Allow topics to override primary category
mnahkies opened this issue · 2 comments
User Story
As a tool developer, I'd like to be able to override the category classification given to my tool. Specifically I'd like https://github.com/mnahkies/openapi-code-generator to be labelled as a "Code Generator" rather than a "Parser"
Context
Currently the category is assigned using https://www.npmjs.com/package/bayes which essentially uses the frequency of tokens in a provided text against the frequency of tokens in already classified text to assign a class.
However, because the current category/class distributions are pretty uneven (>30% are assigned to "Parsers") it seems to have ended up overly biasing assignment to "Parsers". For example, Redoc is assigned "User Interfaces" and "Parsers", but not "Documentation"

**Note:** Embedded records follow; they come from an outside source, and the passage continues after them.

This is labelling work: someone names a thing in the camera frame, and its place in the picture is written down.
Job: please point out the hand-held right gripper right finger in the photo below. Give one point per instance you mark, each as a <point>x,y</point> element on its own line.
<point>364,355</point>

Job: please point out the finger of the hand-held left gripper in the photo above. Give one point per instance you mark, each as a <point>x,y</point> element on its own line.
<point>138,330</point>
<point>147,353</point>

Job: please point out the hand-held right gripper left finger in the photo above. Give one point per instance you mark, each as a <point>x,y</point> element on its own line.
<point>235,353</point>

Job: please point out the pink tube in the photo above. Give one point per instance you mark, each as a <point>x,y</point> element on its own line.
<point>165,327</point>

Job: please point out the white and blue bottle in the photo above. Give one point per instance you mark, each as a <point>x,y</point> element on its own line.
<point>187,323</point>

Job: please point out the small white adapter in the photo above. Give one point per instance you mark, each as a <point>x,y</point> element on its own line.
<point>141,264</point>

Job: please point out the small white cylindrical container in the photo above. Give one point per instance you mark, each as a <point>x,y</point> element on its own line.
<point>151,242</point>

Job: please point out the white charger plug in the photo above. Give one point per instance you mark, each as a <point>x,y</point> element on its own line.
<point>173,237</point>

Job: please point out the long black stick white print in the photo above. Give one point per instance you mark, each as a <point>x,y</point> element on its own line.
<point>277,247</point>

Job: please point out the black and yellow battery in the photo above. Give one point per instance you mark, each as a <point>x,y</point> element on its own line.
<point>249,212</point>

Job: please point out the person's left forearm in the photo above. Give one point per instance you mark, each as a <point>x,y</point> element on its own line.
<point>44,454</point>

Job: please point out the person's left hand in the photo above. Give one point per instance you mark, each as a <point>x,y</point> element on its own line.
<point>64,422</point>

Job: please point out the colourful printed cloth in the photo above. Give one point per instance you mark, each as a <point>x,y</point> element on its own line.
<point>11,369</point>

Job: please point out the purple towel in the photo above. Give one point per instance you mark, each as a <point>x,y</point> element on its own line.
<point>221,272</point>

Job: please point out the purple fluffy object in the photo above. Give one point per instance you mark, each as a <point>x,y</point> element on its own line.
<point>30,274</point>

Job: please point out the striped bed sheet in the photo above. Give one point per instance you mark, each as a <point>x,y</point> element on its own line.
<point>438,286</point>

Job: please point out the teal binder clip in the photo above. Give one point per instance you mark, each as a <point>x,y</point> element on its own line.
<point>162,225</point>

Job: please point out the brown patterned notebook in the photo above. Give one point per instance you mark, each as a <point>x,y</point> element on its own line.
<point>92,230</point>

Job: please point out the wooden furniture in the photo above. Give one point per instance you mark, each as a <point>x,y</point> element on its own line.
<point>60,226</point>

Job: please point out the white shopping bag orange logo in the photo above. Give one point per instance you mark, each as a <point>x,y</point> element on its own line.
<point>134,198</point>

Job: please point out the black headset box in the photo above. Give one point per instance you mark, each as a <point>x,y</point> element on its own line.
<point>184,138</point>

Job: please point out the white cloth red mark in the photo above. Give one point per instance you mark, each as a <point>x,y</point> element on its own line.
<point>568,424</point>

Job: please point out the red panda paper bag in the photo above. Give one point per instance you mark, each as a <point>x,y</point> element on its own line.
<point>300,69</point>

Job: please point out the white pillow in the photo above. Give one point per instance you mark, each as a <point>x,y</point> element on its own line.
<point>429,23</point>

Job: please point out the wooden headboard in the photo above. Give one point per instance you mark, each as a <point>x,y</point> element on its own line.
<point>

And these are all assigned to "Parsers" as well:
- OpenAPI Server Code Generator (oapi-codegen)
- OpenAPI Mocker
- docs
- php-openapi-faker
- ...
Rather than "Code Generator" / "Mock" / "Documentation" / "Testing Tools"
I'm not sure if this is inherent to the classification approach / problem space (eg: is the written language used for different types of tool lacking enough distinguishing tokens to give a good signal), or a negative feedback loop from the existing classifications, but either way I think it would be good to have a way to override this behavior.
I'm hopeful that introducing this would over time improve the accuracy of the classification using bayes
as a result of the accurate manually labelled data.
Detailed Requirement
Propose adding a way to manually label a primary category for a tool. I see two main options:
- Field on the
tools.yaml
entries likemanualCategoryOverride
- Looking for new topics on the source entries like the existing
openapi3
/openapi31
ones that indicate the primary category
I see the primary benefit of the first option being that it gives control of curation to the maintainers of this repository, whilst the second option allows tool writers to self serve. It's possible that both might be desirable, especially to account for entries that aren't scrapped from Github (though I guess their categories are essentially manually configured already).
I think some amount of rationalization (eg: Testing vs Testing Tools) of the existing categories may be useful as well, and potentially adding a description of each category explaining what is in/out of scope for it.
@SensibleWood do you have any thoughts on this? I'm open to attempting an implementation, but would appreciate some feedback on whether it would be likely to be accepted before investing the effort.